*What the exercise asks:* In the data, find the word "target" and copy out every line that has it.

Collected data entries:
------

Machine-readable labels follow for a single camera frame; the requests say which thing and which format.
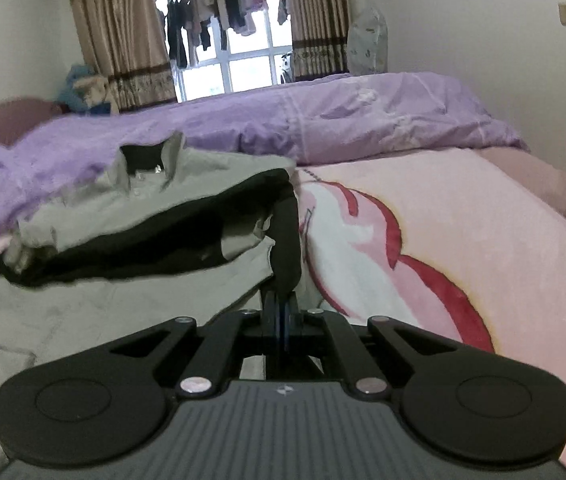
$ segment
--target beige curtain
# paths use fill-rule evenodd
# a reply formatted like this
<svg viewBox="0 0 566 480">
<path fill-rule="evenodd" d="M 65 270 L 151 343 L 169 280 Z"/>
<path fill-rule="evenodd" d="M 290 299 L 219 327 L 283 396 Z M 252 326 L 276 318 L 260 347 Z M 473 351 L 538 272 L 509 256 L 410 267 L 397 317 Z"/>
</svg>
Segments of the beige curtain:
<svg viewBox="0 0 566 480">
<path fill-rule="evenodd" d="M 121 111 L 176 101 L 154 0 L 72 0 L 72 10 L 85 62 Z"/>
<path fill-rule="evenodd" d="M 289 0 L 295 81 L 347 72 L 347 0 Z"/>
</svg>

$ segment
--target beige plush toy
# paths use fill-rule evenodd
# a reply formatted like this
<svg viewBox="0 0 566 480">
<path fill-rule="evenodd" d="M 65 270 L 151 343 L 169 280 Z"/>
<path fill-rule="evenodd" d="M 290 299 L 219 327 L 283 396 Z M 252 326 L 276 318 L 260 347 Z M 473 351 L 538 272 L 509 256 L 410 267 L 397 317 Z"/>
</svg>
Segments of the beige plush toy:
<svg viewBox="0 0 566 480">
<path fill-rule="evenodd" d="M 111 106 L 110 113 L 118 115 L 118 106 L 109 89 L 108 78 L 102 75 L 82 77 L 74 83 L 74 89 L 83 94 L 83 100 L 90 108 L 107 102 Z"/>
</svg>

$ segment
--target ribbed gray panel
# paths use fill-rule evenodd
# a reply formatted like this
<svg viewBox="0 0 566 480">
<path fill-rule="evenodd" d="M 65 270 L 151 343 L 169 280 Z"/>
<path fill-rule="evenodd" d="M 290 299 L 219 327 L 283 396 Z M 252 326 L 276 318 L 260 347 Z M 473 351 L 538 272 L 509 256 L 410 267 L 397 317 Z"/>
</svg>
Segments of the ribbed gray panel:
<svg viewBox="0 0 566 480">
<path fill-rule="evenodd" d="M 476 471 L 421 448 L 383 404 L 338 383 L 234 381 L 211 400 L 185 402 L 163 434 L 117 462 L 78 471 L 12 463 L 0 480 L 566 480 L 558 463 Z"/>
</svg>

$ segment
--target folded blanket
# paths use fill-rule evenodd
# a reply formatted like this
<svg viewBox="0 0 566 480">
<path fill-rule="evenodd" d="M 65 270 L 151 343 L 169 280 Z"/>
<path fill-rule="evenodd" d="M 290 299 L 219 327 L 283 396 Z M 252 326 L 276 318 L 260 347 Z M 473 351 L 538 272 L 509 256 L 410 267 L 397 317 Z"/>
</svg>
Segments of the folded blanket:
<svg viewBox="0 0 566 480">
<path fill-rule="evenodd" d="M 0 146 L 0 233 L 67 185 L 93 180 L 122 144 L 179 130 L 189 146 L 326 164 L 413 148 L 525 148 L 458 80 L 432 73 L 331 76 L 117 117 L 65 116 Z"/>
</svg>

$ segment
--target maroon headboard
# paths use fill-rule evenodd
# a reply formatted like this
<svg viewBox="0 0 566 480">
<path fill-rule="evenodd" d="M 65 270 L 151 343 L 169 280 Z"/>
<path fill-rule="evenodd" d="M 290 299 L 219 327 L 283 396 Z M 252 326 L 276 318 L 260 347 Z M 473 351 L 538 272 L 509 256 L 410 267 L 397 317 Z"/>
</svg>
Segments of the maroon headboard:
<svg viewBox="0 0 566 480">
<path fill-rule="evenodd" d="M 56 103 L 19 98 L 0 103 L 0 144 L 11 146 L 36 126 L 61 114 Z"/>
</svg>

------

*Completed exercise:*
--target beige curtain
--target beige plush toy
--target ribbed gray panel
--target folded blanket
--target maroon headboard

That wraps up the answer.